Pipelined Sorting, Sieving, Substitution
========================================

We continue our study of pipelined computations,
for sorting, prime number generation, and
solving triangular linear systems.

Sorting Numbers
---------------

As a data archival application, consider a pipeline
with four computers in :numref:`fig4processorpipe`.

.. _fig4processorpipe:

.. figure:: ./fig4processorpipe.png
    :align: center

    A 4-stage pipeline in a data archival application.


The most recent data is stored on :math:`P_0`.

1. When :math:`P_0` receives new data,
   its older data is moved to :math:`P_1`.
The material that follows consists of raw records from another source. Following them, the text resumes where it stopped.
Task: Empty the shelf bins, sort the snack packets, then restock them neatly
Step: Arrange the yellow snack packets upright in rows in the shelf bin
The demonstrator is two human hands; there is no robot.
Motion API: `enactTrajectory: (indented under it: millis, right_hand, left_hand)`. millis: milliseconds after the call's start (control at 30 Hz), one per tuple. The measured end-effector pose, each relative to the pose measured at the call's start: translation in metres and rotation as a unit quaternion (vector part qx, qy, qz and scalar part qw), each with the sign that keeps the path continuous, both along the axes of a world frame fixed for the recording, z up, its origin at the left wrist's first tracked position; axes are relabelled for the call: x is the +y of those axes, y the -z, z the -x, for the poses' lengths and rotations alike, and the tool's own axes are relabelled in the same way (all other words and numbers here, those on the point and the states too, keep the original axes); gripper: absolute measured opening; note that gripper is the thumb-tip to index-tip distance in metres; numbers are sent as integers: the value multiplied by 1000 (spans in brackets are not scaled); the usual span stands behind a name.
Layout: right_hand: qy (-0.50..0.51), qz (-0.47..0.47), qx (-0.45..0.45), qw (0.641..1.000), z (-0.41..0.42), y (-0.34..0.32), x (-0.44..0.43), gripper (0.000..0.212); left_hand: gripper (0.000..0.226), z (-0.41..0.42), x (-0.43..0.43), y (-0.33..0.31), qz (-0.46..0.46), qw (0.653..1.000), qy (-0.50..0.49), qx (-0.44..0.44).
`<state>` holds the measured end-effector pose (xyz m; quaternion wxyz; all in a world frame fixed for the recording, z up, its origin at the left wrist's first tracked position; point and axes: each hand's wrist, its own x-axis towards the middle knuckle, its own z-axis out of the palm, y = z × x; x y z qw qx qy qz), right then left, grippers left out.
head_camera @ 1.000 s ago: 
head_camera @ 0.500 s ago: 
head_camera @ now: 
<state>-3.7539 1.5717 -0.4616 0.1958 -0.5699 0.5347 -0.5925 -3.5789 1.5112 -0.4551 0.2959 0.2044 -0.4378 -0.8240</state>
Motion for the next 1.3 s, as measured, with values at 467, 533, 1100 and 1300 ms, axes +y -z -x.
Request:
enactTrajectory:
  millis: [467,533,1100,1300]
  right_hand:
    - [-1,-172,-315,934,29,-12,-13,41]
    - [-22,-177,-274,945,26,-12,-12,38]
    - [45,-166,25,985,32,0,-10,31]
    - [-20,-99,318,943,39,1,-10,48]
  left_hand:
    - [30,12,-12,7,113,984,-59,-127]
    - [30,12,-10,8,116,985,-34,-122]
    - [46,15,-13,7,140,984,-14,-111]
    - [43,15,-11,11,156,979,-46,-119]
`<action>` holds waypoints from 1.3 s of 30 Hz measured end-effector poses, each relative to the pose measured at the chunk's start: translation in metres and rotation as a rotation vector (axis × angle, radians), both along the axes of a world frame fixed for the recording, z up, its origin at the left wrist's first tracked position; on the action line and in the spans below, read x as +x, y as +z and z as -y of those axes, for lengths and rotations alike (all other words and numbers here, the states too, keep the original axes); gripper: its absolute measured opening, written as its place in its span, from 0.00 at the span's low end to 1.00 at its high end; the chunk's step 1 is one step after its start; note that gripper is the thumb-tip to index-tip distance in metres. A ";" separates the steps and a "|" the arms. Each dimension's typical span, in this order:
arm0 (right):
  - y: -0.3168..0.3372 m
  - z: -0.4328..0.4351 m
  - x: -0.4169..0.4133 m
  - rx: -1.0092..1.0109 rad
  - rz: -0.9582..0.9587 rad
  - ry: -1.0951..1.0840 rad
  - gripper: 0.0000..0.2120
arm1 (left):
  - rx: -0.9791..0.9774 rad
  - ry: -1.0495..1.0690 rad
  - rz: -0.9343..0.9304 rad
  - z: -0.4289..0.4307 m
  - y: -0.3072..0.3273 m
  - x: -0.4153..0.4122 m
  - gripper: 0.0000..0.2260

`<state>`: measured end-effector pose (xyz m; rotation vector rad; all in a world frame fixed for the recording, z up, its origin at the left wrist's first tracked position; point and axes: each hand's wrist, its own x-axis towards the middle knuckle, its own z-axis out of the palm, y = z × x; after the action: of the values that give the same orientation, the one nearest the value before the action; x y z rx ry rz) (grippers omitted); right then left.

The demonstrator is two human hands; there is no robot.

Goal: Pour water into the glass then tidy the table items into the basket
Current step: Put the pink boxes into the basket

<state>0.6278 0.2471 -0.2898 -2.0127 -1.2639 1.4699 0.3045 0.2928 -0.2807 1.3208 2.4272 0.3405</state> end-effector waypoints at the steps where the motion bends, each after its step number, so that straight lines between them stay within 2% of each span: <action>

2. When :math:`P_1` receives new data,
   its older data is moved to :math:`P_2`.

3. When :math:`P_2` receives new data,
   its older data is moved to :math:`P_3`.

4. When :math:`P_3` receives new data,
   its older data is archived to tape.

This is a type 1 pipeline.  Every processor does the same three steps:

1. receive new data, 

2. sort data,

3. send old data.

\medskip

This leads to a pipelined sorting of numbers.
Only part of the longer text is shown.